**WHAT THIS TASK INVOLVES:** Find and copy each line of the data that includes "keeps".

*** Opening RECORD EXTRACTS ***

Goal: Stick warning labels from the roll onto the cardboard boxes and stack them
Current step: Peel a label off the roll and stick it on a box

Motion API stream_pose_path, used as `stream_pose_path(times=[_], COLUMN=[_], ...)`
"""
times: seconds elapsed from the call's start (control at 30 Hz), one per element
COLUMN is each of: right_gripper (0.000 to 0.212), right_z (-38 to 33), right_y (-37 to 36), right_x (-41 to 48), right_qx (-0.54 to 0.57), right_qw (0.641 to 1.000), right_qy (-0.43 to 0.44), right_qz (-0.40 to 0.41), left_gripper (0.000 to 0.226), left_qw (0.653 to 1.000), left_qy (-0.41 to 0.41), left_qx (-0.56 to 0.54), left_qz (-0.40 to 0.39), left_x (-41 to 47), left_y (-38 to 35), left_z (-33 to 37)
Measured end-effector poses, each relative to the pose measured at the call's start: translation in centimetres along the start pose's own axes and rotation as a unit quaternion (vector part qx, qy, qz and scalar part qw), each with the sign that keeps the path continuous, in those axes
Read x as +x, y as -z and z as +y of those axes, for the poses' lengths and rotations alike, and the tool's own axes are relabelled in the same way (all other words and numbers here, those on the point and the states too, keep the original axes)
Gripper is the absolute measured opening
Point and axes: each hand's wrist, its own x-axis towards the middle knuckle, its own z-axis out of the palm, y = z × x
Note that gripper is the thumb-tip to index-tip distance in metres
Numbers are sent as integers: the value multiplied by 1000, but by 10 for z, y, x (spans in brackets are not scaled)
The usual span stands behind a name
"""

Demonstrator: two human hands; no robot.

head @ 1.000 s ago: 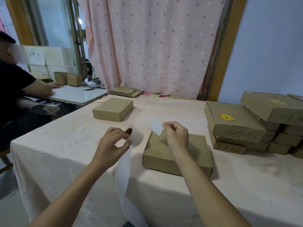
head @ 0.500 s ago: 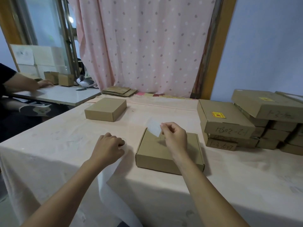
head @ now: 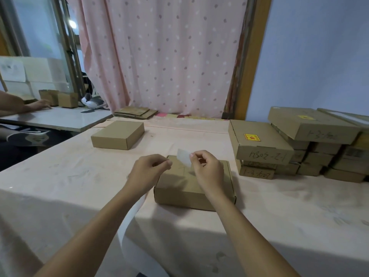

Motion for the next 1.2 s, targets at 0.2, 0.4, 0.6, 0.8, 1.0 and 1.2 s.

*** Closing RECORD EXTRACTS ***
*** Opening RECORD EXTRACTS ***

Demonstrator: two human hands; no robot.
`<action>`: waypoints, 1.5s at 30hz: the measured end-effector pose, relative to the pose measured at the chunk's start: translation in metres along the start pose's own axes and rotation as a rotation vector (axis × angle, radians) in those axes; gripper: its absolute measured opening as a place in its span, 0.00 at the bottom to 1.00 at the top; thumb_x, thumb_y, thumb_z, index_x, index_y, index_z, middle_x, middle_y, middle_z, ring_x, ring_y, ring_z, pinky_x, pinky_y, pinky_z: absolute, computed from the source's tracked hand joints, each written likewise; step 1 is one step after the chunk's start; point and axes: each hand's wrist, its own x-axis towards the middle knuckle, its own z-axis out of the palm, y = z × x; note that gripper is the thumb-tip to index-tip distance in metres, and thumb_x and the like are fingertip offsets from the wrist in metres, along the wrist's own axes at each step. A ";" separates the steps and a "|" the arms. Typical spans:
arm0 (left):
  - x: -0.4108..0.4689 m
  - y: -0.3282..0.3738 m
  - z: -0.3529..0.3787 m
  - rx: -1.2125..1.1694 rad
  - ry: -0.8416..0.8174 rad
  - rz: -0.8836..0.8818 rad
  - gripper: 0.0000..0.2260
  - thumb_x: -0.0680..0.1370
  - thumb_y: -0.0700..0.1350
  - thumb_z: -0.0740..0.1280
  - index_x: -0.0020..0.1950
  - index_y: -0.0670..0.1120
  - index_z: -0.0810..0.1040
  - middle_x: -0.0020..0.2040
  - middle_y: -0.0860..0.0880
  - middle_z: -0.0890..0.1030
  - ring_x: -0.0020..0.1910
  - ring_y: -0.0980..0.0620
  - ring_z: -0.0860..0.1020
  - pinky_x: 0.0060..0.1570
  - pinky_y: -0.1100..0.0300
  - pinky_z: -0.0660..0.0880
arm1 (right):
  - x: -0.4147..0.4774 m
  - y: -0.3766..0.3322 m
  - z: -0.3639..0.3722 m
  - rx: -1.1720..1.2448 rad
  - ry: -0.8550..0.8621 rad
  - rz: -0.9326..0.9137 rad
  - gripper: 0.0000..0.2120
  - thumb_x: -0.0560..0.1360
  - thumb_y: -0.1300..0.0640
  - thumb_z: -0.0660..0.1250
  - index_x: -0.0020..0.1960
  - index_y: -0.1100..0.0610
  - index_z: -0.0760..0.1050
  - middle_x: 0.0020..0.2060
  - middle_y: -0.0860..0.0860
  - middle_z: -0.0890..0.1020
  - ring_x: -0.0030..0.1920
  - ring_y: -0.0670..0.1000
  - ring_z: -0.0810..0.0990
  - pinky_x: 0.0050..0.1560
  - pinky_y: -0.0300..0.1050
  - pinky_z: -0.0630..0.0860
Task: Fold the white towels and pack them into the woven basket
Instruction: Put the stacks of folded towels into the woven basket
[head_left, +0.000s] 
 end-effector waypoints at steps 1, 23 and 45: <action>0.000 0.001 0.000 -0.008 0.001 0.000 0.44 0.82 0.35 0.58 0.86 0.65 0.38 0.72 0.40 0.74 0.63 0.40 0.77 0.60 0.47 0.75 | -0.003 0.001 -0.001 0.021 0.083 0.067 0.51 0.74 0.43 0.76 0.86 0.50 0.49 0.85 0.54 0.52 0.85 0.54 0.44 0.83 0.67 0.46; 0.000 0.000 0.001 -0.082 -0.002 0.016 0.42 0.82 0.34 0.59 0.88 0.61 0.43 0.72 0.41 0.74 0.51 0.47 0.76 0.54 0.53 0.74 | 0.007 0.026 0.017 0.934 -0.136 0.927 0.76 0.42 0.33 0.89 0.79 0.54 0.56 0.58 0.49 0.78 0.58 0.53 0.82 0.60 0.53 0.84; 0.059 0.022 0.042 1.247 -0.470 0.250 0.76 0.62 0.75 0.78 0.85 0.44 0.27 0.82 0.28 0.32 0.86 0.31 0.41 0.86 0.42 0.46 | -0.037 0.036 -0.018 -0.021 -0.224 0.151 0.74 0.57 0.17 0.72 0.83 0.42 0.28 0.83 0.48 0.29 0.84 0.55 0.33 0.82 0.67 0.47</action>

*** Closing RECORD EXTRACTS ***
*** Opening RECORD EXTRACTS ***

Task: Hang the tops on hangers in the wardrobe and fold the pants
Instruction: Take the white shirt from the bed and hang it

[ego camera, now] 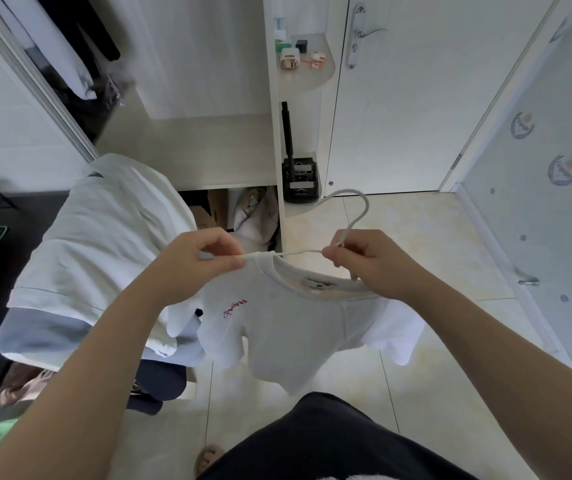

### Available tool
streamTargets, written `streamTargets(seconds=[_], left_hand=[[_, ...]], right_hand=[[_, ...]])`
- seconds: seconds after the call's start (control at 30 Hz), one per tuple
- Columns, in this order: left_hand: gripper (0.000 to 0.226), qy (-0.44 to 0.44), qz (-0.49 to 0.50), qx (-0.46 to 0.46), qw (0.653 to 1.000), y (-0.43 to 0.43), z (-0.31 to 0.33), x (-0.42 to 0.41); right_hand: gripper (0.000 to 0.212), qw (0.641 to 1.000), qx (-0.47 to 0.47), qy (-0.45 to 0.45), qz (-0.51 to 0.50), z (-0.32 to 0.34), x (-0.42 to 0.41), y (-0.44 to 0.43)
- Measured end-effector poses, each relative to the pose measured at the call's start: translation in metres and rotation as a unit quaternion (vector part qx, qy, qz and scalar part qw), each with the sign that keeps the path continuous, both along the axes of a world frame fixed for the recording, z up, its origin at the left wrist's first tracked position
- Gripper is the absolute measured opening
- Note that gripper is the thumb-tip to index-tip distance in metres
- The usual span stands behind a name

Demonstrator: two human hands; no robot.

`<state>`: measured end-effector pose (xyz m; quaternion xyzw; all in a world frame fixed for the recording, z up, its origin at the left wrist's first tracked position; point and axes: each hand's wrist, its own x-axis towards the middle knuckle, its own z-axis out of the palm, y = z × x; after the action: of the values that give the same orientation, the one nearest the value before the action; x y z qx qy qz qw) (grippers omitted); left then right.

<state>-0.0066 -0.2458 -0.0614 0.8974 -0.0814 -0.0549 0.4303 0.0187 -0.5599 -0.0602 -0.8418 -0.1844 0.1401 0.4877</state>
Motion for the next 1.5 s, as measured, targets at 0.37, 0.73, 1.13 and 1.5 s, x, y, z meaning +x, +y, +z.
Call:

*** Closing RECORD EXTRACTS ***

**ANSWER SECTION:**
Measured end-effector poses, each relative to the pose measured at the call's start: translation in centimetres along the start pose's own axes and rotation as a unit quaternion (vector part qx, qy, qz and scalar part qw), each with the sign that keeps the path continuous, in those axes
- Measured end-effector poses, each relative to the pose measured at the call's start: translation in metres and rotation as a unit quaternion (vector part qx, qy, qz and scalar part qw), each with the sign that keeps the path continuous, both along the axes of a world frame fixed for the recording, z up, its origin at the left wrist's first tracked position

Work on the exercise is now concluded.